## Source data
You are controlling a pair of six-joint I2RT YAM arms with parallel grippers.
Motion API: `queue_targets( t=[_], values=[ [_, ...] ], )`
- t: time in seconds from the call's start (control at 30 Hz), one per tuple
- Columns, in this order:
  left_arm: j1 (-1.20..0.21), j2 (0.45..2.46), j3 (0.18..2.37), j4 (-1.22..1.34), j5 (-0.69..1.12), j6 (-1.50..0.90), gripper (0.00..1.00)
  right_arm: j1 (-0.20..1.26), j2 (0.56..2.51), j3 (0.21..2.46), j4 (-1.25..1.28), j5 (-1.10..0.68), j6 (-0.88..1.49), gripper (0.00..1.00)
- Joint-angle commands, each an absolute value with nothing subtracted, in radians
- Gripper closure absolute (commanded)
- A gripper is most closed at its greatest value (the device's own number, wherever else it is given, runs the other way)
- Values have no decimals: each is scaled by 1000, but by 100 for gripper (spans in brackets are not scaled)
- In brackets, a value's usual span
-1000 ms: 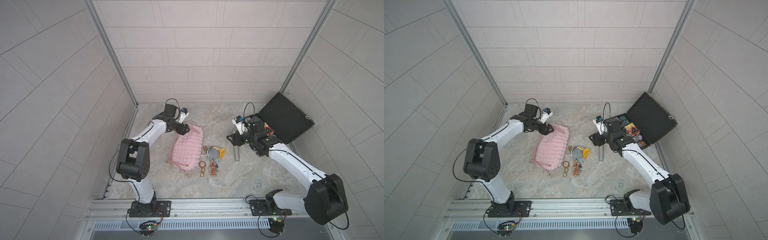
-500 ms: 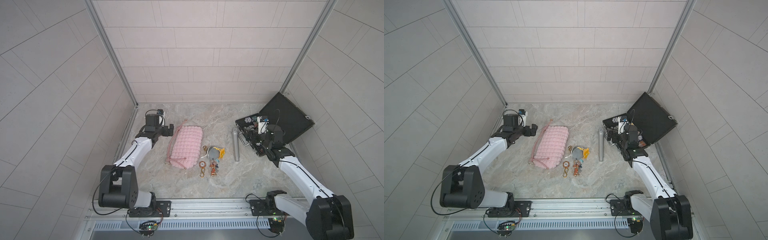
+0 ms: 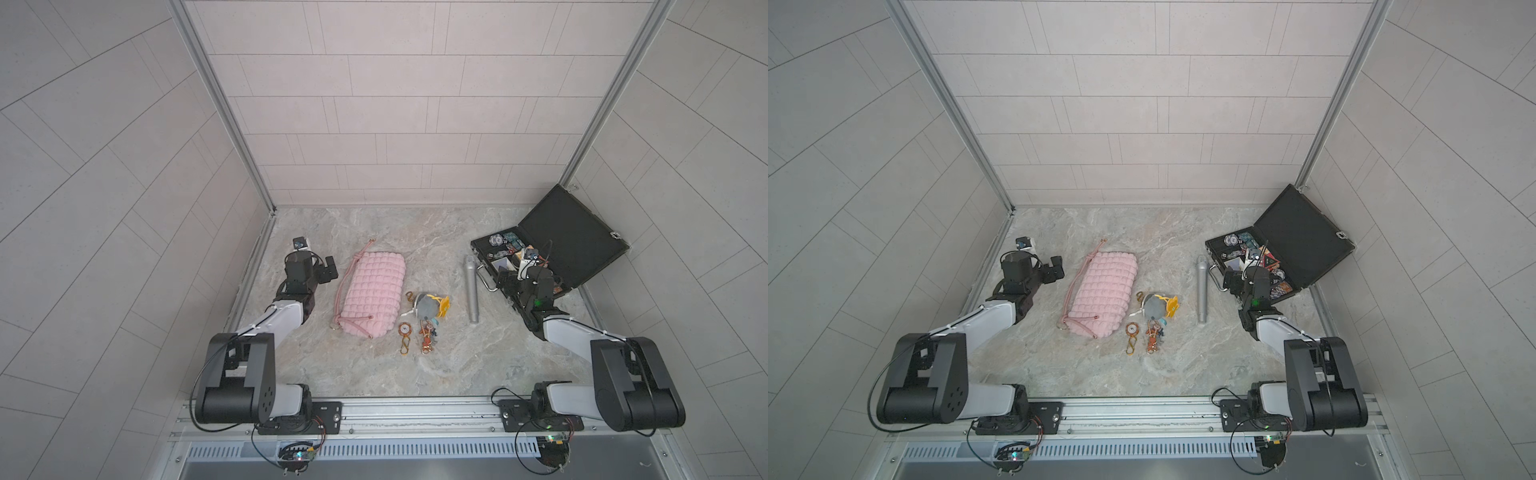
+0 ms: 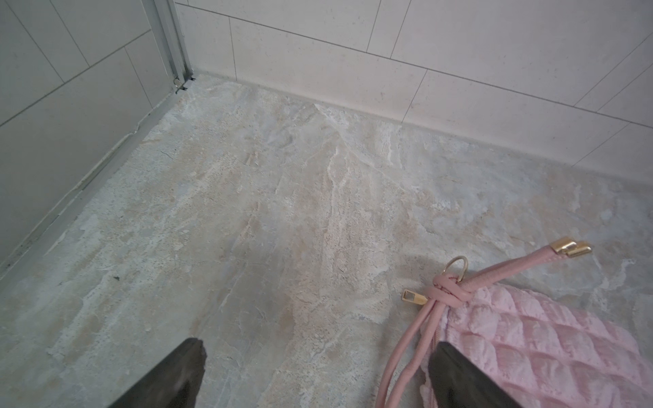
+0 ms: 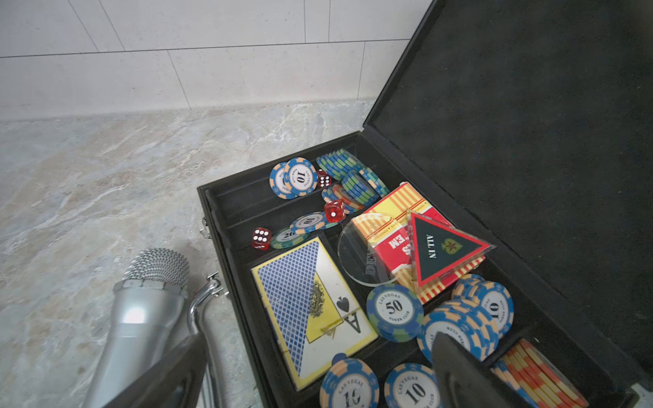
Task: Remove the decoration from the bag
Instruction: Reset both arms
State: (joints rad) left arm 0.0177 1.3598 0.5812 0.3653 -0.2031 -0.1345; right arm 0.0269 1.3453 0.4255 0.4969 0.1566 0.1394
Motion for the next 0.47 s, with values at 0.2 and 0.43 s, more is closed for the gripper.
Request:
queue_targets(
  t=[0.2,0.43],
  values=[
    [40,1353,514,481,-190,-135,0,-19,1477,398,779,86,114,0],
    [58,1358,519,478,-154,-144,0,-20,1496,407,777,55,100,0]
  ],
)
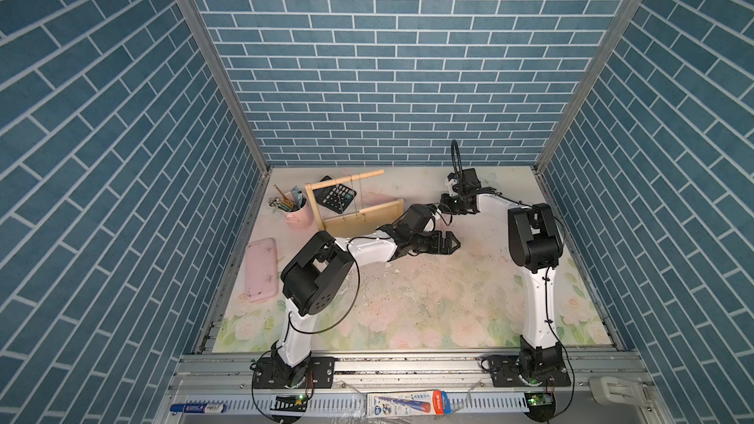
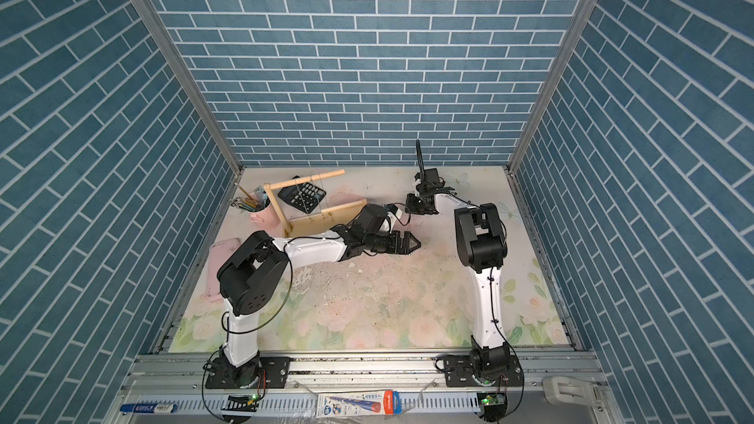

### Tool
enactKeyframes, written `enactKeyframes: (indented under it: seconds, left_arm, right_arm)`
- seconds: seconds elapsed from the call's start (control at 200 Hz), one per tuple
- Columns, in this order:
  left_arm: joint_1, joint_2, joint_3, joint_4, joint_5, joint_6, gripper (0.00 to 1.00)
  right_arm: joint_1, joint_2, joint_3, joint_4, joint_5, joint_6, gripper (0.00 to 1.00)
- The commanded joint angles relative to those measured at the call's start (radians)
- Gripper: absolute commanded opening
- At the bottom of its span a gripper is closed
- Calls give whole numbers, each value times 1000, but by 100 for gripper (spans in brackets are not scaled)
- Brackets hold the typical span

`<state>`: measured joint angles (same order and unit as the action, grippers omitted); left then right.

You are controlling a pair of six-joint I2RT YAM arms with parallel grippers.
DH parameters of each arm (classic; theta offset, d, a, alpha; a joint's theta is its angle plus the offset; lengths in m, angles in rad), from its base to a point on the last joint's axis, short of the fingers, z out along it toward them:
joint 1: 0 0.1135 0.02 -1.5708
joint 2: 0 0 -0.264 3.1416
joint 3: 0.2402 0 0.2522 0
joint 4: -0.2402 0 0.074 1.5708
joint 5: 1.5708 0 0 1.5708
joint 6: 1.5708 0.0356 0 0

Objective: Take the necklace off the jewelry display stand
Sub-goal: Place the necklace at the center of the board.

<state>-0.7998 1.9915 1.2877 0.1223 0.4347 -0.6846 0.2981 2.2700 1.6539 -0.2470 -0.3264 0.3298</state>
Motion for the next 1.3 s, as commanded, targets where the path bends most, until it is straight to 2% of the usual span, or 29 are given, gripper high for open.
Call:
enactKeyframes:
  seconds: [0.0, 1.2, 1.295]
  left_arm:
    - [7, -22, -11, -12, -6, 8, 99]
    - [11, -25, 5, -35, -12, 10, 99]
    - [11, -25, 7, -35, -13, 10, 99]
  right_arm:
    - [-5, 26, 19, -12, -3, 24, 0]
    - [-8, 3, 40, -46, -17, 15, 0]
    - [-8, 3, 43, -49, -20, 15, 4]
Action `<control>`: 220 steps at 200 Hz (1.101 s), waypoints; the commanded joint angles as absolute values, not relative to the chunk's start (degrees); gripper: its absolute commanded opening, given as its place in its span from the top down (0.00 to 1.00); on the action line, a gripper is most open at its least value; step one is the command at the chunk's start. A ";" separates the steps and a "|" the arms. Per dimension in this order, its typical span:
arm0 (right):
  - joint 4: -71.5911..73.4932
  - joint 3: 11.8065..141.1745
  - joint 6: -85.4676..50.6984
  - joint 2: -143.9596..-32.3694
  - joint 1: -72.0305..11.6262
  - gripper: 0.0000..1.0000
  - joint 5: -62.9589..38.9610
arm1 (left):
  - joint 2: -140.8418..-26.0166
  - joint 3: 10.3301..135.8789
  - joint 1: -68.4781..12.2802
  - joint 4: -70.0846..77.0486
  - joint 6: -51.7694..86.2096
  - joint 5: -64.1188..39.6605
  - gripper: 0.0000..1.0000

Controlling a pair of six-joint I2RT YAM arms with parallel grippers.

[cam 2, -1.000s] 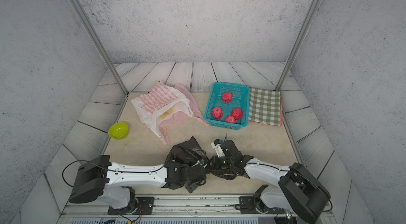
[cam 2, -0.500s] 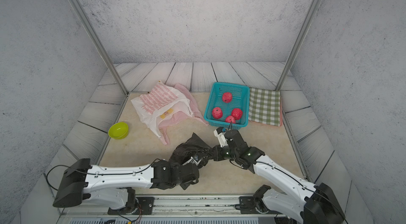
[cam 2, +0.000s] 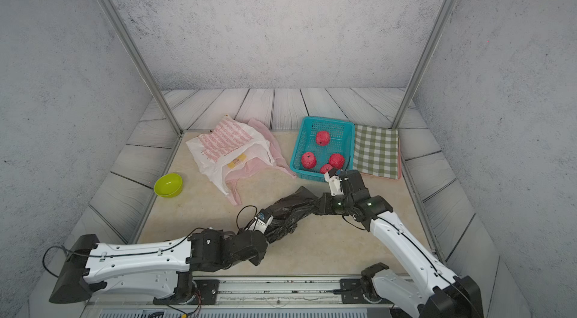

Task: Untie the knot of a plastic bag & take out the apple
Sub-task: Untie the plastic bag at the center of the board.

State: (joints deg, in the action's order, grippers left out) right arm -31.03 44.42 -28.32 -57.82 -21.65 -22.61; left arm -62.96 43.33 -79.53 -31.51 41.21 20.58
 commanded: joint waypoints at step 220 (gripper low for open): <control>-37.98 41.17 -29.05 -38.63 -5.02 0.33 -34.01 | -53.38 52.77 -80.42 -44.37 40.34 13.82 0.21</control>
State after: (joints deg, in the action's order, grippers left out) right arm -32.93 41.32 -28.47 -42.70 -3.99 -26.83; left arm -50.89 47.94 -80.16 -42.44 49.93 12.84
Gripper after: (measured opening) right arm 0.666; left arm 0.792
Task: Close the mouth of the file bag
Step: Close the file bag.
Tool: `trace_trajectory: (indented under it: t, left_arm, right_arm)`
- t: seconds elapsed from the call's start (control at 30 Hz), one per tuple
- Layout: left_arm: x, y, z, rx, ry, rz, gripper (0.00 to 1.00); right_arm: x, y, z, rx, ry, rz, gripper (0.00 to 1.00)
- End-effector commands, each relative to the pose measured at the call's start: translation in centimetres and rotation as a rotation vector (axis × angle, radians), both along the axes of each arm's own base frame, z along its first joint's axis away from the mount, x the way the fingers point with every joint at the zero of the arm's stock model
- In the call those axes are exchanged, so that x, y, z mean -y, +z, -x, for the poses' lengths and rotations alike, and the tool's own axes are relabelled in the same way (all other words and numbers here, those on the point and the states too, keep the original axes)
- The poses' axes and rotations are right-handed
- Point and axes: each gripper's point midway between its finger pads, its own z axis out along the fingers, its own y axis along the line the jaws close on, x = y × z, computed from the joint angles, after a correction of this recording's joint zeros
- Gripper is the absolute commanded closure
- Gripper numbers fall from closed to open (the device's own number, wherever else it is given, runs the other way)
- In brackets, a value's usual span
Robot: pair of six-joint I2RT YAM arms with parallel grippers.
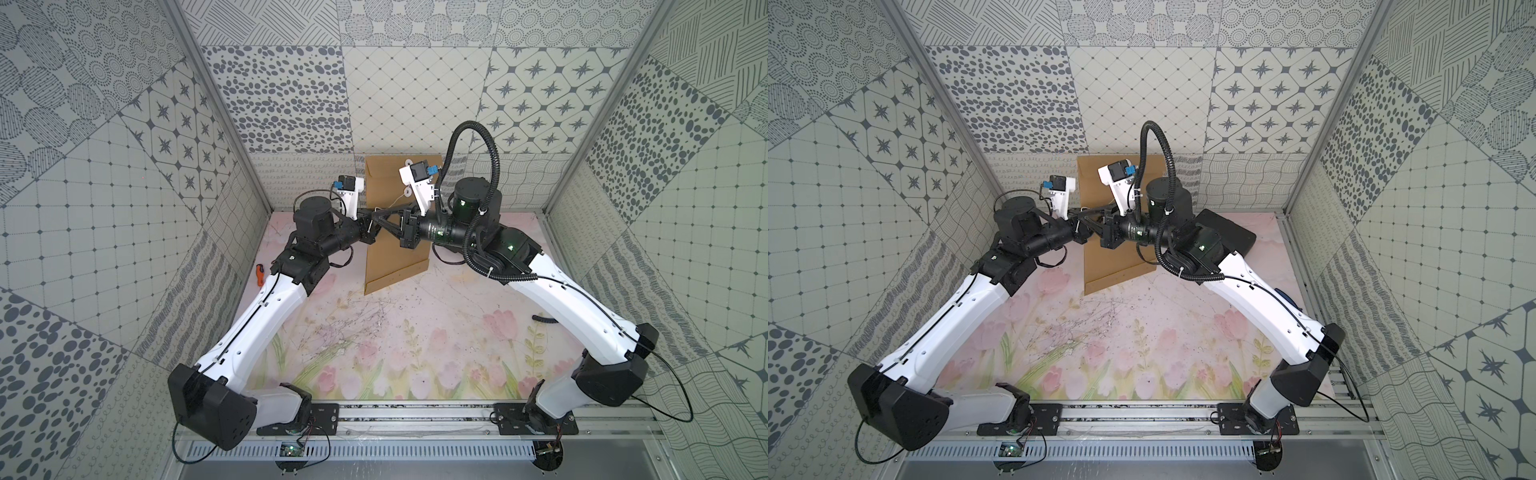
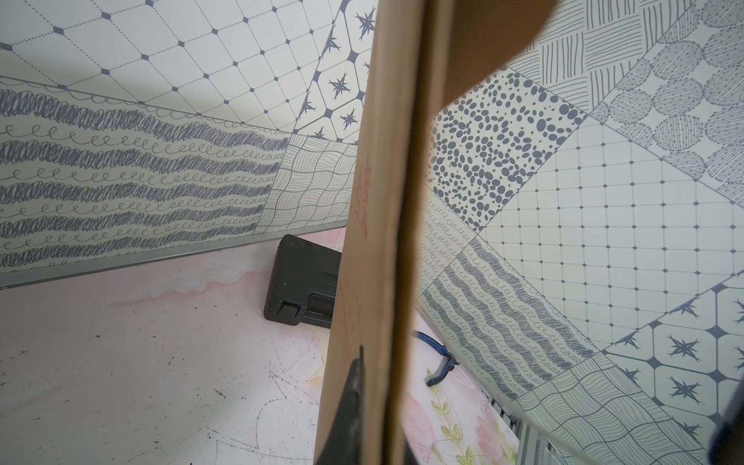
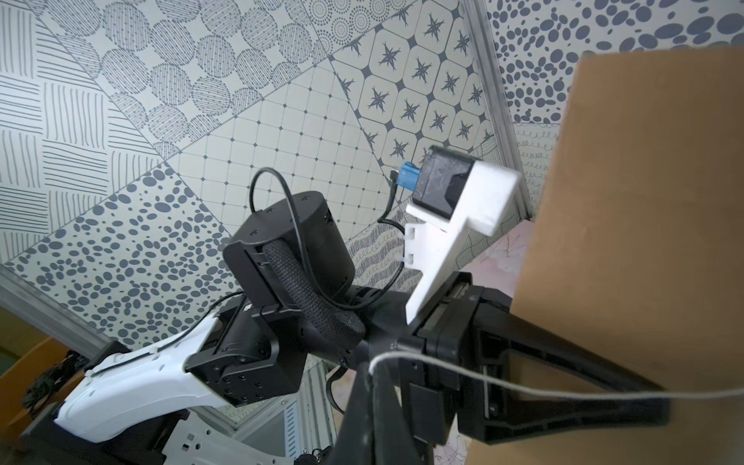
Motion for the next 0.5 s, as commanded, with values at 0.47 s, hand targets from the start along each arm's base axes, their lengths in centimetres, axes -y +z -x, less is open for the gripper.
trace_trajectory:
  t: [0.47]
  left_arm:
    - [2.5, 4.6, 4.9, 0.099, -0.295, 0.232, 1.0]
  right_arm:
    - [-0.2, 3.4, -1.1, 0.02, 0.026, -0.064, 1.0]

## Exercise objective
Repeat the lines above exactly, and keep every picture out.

## Your response
You are controlling a pair of six-joint I2RT YAM arms with parallel grippers.
Motion API: `queue_targets( t=[_], values=[ [_, ...] ], )`
- t: time in seconds from the call's start (control at 30 Hz), one per tuple
- Columns, in this order:
  left_arm: j1 (-1.20..0.21), j2 (0.45..2.46), j3 (0.18..2.37), j4 (-1.22..1.34), j5 (-0.69..1.12), j6 (-1.50..0.90), gripper (0.00..1.00)
  right_arm: j1 (-0.20..1.26), j2 (0.56..2.51), j3 (0.21..2.46), j4 (-1.25..1.28), j5 (-1.10..0.68), j6 (-0.88..1.49), gripper (0.00..1.00)
- Joint-angle commands, each an absolute value with nothing subtracted, in radians
- Gripper closure absolute (commanded)
- A gripper is most closed at its greatest value (the device's own number, wherever else it is given, runs the other way)
- Values have no decimals: each is scaled by 1000, but by 100 for gripper (spans in brackets are not scaled)
- In brackets, a value's usual span
-1000 ms: 
-500 ms: 
+0 ms: 
+0 ms: 
+0 ms: 
Task: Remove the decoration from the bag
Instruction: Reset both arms
State: (joints rad) left arm 0.0177 1.3598 0.5812 0.3653 -0.2031 -0.1345; right arm 0.0269 1.3453 0.4255 0.4969 0.1566 0.1394
Motion for the next 0.47 s, with values at 0.2 and 0.43 s, more is closed for the gripper.
Request:
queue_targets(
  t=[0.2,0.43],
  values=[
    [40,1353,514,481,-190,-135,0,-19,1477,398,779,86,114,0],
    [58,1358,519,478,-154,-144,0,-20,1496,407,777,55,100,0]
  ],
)

### Tool
enactKeyframes, written `enactKeyframes: (indented under it: seconds, left_arm, right_arm)`
- seconds: seconds elapsed from the call's start (control at 200 Hz), one per tuple
- Columns, in this order:
  left_arm: joint_1, joint_2, joint_3, joint_4, joint_5, joint_6, gripper (0.00 to 1.00)
  right_arm: joint_1, joint_2, joint_3, joint_4, joint_5, joint_6, gripper (0.00 to 1.00)
- The commanded joint angles relative to those measured at the call's start (radians)
- Gripper: absolute commanded opening
- At the bottom of its span a gripper is closed
- Calls give whole numbers, each value times 1000, but by 100 for gripper (spans in brackets are not scaled)
- Brackets hold the typical span

`<state>`: measured joint angles (same order and unit as the action, grippers omitted); left then right.

You are controlling a pair of six-joint I2RT YAM arms with parallel grippers.
DH parameters of each arm (classic; theta offset, d, a, alpha; a joint's theta is its angle plus the offset; lengths in m, angles in rad), from its base to a point on the last joint's axis, short of the fingers, z out along it toward them:
joint 1: 0 0.1135 0.02 -1.5708
joint 2: 0 0 -0.264 3.1416
joint 3: 0.2402 0 0.2522 0
joint 4: -0.2402 0 0.074 1.5708
joint 5: 1.5708 0 0 1.5708
joint 6: 1.5708 0.0356 0 0

Objective: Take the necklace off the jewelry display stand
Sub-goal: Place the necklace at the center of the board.

<state>-0.7998 1.9915 1.2877 0.1223 0.4347 -0.6846 0.2981 2.2700 1.6539 -0.2470 -0.3264 0.3298</state>
Motion for the next 1.3 s, as commanded, targets where the path bends most, until it is straight to 2% of the usual span, or 29 are given, gripper high for open.
Call:
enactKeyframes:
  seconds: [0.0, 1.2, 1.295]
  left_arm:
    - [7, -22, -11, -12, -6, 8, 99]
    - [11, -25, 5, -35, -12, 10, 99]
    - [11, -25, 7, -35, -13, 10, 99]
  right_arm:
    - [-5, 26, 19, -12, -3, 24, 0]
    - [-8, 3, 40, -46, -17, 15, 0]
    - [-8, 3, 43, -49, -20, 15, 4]
Action `<control>`: 220 steps at 200 Hz (1.101 s), waypoints; the commanded joint angles as absolute values, not relative to the chunk's start (degrees); gripper: its absolute commanded opening, given as its place in its span from the top down (0.00 to 1.00); on the action line, a gripper is most open at its least value; step one is the command at the chunk's start. A ";" separates the steps and a "|" the arms. Per dimension in this order, its typical span:
arm0 (right):
  - joint 4: -71.5911..73.4932
  - joint 3: 11.8065..141.1745
  - joint 6: -85.4676..50.6984
  - joint 2: -143.9596..-32.3694
  - joint 1: -72.0305..11.6262
  - gripper: 0.0000..1.0000
  - joint 5: -62.9589..38.9610
arm1 (left):
  - joint 2: -140.8418..-26.0166
  - joint 3: 10.3301..135.8789
  - joint 1: -68.4781..12.2802
  - joint 4: -70.0846..77.0486
  - joint 6: -51.7694..86.2096
  - joint 5: -64.1188..39.6605
  - gripper: 0.0000..1.0000

Controlling a pair of six-joint I2RT YAM arms with parallel grippers.

[cam 2, -1.000s] 
[cam 2, -0.500s] 
[cam 2, +0.000s] 

Task: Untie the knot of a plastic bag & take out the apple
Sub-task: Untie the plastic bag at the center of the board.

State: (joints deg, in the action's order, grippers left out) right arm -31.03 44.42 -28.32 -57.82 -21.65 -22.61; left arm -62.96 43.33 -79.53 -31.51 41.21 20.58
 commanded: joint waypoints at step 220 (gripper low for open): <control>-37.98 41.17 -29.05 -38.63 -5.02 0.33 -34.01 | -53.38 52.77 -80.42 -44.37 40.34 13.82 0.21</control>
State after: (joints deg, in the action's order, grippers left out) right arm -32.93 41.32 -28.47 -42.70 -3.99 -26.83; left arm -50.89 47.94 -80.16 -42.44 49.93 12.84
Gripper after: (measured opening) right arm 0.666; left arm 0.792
Task: Close the mouth of the file bag
Step: Close the file bag.
Tool: `trace_trajectory: (indented under it: t, left_arm, right_arm)`
- t: seconds elapsed from the call's start (control at 30 Hz), one per tuple
- Layout: left_arm: x, y, z, rx, ry, rz, gripper (0.00 to 1.00); right_arm: x, y, z, rx, ry, rz, gripper (0.00 to 1.00)
- End-effector commands, each relative to the pose measured at the call's start: translation in centimetres and rotation as a rotation vector (axis × angle, radians), both along the axes of each arm's own base frame, z along its first joint's axis away from the mount, x the way the fingers point with every joint at the zero of the arm's stock model
- In the call those axes are exchanged, so that x, y, z mean -y, +z, -x, for the poses' lengths and rotations alike, and the tool's own axes are relabelled in the same way (all other words and numbers here, those on the point and the states too, keep the original axes)
- The poses' axes and rotations are right-handed
- Point and axes: each gripper's point midway between its finger pads, its own z axis out along the fingers, its own y axis along the line the jaws close on, x = y × z, computed from the joint angles, after a correction of this recording's joint zeros
- Gripper is the absolute commanded closure
- Gripper numbers fall from closed to open (the device's own number, wherever else it is given, runs the other way)
- In brackets, a value's usual span
Robot: pair of six-joint I2RT YAM arms with parallel grippers.
Motion for the next 0.5 s, as commanded, with values at 0.47 s, hand targets from the start along each arm's base axes, their lengths in centimetres, axes -y +z -x, less is open for the gripper.
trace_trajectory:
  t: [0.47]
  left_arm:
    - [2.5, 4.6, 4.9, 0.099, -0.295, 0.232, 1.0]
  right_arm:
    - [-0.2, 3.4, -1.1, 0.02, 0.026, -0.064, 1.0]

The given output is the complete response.